CPA Australia resource
In July 2019, the Australian Government established a Deregulation Taskforce, headed by Ben Morton MP, assistant minister to the Prime Minister and Cabinet.
Since 2020, the taskforce’s policy focus has been on fast-acting relief measures to stimulate the post-COVID-19 economy. These include a recently passed piece of legislation that allows people to get automatic mutual recognition for work licences in different states.
The taskforce has already developed an Employment Contract Tool to automate the hiring process for small businesses.
It also plans to simplify the customs regime, standardise document execution across states and, in consultation with state consumer affairs ministers, evaluate whether it is safe to allow products that comply with trusted overseas standards to gain automatic acceptance in Australia.
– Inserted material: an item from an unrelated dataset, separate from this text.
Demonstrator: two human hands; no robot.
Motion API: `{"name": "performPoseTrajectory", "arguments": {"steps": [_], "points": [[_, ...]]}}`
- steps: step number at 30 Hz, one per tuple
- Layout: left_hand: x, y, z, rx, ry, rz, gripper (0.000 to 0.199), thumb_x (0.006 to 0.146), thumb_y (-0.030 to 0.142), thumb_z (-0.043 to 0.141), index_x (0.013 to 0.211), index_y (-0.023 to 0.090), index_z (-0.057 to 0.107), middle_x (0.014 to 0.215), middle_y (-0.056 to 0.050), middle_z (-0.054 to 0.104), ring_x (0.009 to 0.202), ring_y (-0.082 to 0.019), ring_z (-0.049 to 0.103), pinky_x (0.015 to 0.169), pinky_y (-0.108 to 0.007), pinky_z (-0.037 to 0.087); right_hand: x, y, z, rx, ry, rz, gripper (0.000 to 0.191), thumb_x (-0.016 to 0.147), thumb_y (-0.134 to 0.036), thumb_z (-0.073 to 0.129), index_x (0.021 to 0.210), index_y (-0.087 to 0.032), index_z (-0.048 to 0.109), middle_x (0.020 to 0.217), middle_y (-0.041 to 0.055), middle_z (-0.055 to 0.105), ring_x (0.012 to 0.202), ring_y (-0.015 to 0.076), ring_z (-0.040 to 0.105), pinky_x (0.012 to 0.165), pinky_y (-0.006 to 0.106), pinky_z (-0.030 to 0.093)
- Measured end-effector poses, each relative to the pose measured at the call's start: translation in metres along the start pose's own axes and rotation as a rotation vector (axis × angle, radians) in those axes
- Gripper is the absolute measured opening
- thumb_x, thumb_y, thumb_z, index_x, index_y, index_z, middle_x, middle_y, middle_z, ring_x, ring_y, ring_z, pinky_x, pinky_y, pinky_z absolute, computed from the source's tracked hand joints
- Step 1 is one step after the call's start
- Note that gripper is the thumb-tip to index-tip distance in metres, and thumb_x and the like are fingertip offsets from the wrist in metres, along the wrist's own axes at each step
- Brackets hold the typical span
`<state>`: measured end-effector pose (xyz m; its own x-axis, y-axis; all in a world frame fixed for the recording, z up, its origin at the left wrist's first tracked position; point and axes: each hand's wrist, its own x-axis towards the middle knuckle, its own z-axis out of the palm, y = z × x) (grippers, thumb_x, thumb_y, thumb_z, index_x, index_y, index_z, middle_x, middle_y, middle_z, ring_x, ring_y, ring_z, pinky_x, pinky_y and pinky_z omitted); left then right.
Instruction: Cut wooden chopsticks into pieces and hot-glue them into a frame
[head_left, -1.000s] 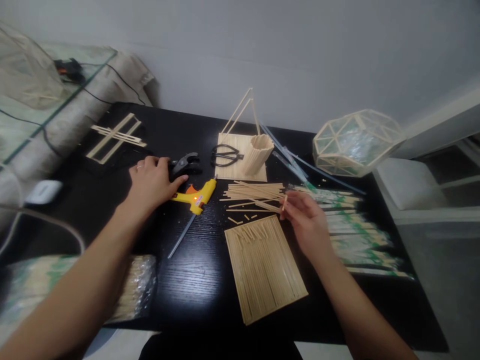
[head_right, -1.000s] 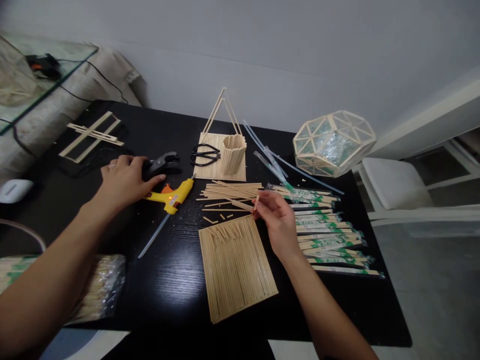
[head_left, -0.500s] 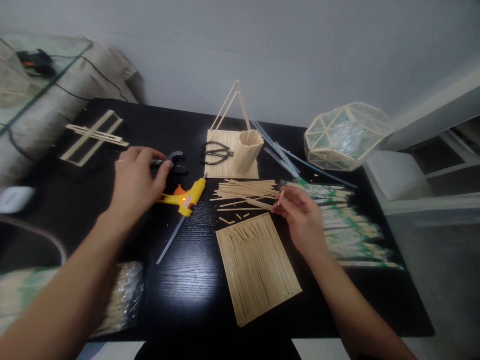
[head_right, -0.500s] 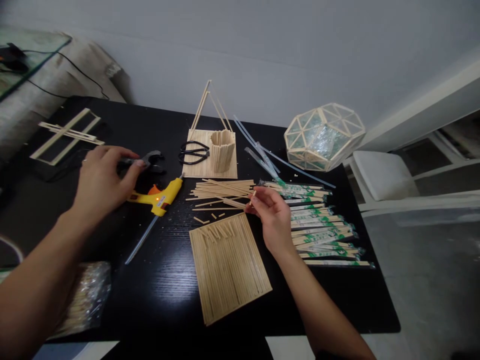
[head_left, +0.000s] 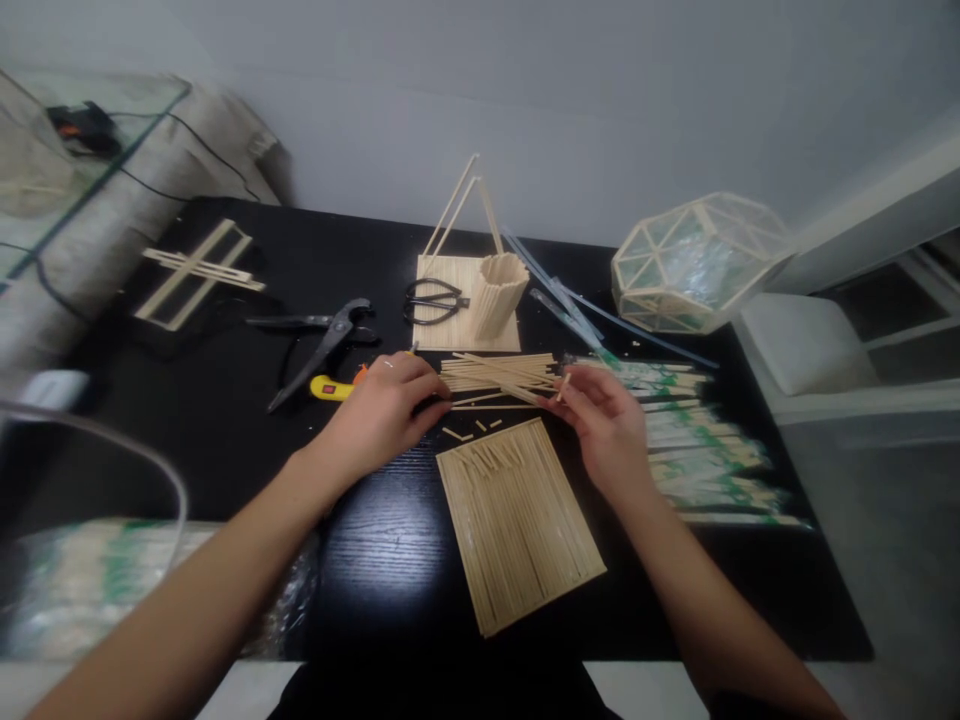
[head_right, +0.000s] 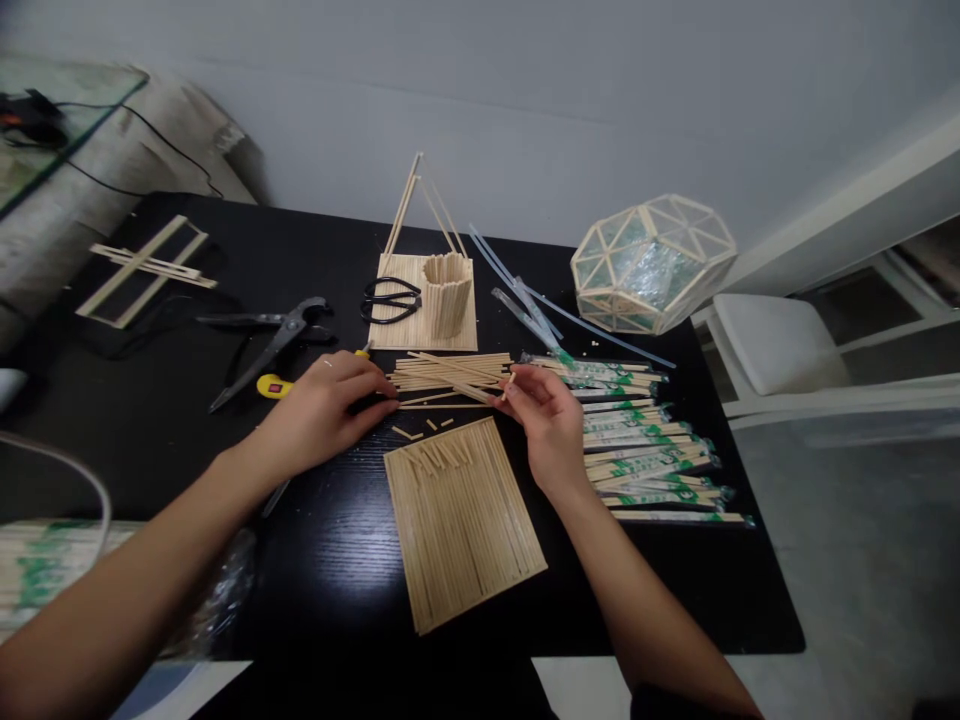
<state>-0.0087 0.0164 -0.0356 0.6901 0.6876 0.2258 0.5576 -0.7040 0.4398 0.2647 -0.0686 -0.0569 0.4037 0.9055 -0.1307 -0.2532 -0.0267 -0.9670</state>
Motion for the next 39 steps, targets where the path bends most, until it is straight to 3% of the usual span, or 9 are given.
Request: {"name": "performPoseTrajectory", "arguments": {"steps": [7,17,25,33,39], "points": [[0.005,0.005,0.016,0.084,-0.097,0.068,0.019,0.103,0.027,0.06,0.094,0.018,0.074,0.095,-0.009,0.07,0.09,-0.026,0.062,0.086,-0.042,0.046,-0.001,0.0,0.002,0.012,-0.019,0.005,0.026,0.078,-0.032,0.09,0.098,-0.026,0.075,0.097,0.001,0.071,0.094,0.0198,0.07,0.091,0.045,0.067],[0.006,0.009,0.018,0.194,-0.164,0.047,0.019,0.104,0.021,0.056,0.093,0.015,0.07,0.095,-0.011,0.069,0.09,-0.029,0.06,0.082,-0.042,0.045,0.002,0.004,0.001,0.025,-0.007,-0.004,0.03,0.074,-0.035,0.092,0.098,-0.026,0.075,0.092,-0.0011,0.073,0.09,0.0182,0.073,0.088,0.039,0.066],[0.004,0.005,0.012,0.142,-0.009,0.003,0.014,0.104,0.014,0.053,0.094,0.018,0.063,0.089,-0.008,0.069,0.085,-0.027,0.059,0.076,-0.038,0.038,0.004,0.001,0.001,0.007,0.01,-0.071,0.024,0.077,-0.03,0.088,0.097,-0.025,0.075,0.088,-0.0015,0.075,0.076,0.0155,0.071,0.083,0.036,0.062],[0.001,-0.001,0.005,0.011,-0.117,0.079,0.012,0.102,0.024,0.063,0.091,0.02,0.066,0.09,-0.004,0.072,0.087,-0.024,0.063,0.083,-0.037,0.039,0.004,-0.001,0.002,0.005,0.023,-0.078,0.024,0.076,-0.027,0.086,0.096,-0.025,0.073,0.086,-0.0022,0.074,0.075,0.0148,0.07,0.079,0.033,0.06],[0.002,-0.003,0.005,0.09,-0.025,0.061,0.016,0.104,0.022,0.058,0.094,0.019,0.07,0.092,-0.006,0.073,0.088,-0.025,0.062,0.082,-0.038,0.041,0.004,0.001,0.001,-0.021,0.006,-0.094,0.023,0.078,-0.027,0.084,0.097,-0.025,0.073,0.087,-0.0015,0.075,0.076,0.0152,0.071,0.081,0.034,0.06]]}}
However, in addition to benefits, close collaboration also carries risks, says van der Heijden.
“The risk with any regulatory partnership is that already-strong voices get even more opportunities to influence future legislation,” he cautions. “This may be at the expense of weaker voices, who tend to be the beneficiaries of regulation.”
Morton’s speech to the Business Council of Australia delivered in October 2020 echoes this view.
“When business fails to provide services or products in a way that meets community expectations, the community looks to government to regulate,” Morton says.
“That’s why my main message to business and industry remains that you are vitally responsible for the regulatory environment you operate in.”
"Command and control" unfit for purpose
Until the middle of the 20th century, populations largely accepted the command and control model of lawmaking and regulation, says van der Heijden.
“We’re hardwired to regulate and be regulated,” he comments. “I’m not saying we prefer a totalitarian government. I’m saying we prefer a predictable environment in which I know that if I’m doing A, B will follow.”
Since the 1950s, partly in response to governments’ misuse of regulatory powers to favour particular sectors, there have been successive attempts at reform.
Van der Heijden describes the main thrust of these reforms as goal-based regulation. This is a model we are all familiar with: government does not tell the target of regulation exactly what to do, but instead what needs to be achieved. Then, the government’s regulator assesses the degree of success.
Goal-based regulation brings its own compliance burden, as well as placing considerable strain on regulators, and it doesn’t always work.
Successive inquiries into the Australian financial services, aged care and disability sectors, and even natural disaster management, have uncovered serious systemic failures in sectors that were highly regulated before the inquiries.
The likelihood of yet more regulation is casting a shadow over these industries, particularly financial services, where the prospect seems to be the last straw for the many financial advisers who are leaving the industry.
Good regulation means moving away from the polarising view that an ideological choice is required between “big government” and “small government”.
“I’m very much a supporter of what they call ‘rolling rule regimes’ to drive innovation,” says van der Heijden.
“Take, for instance, environmental sustainability in the built environment. We already have the technology and understanding of how to build environmentally sustainable and climate-resilient houses. But what is being regulated right now is not even near the state-of-the-art of what can be done. What is being demanded by regulators is the minimum.
“In a more dynamic regime, the government sets expectations for five years from now, which is effectively a sunset clause on current regulations. And then the government commits to working with industry to set new standards after that.”
Theories may come and go, but ALRC general counsel Matt Corrigan is in no doubt about one thing.
“In any complex industry, there is going to be a need for rules. Our view is that good regulation is about where those rules go and how they are written.”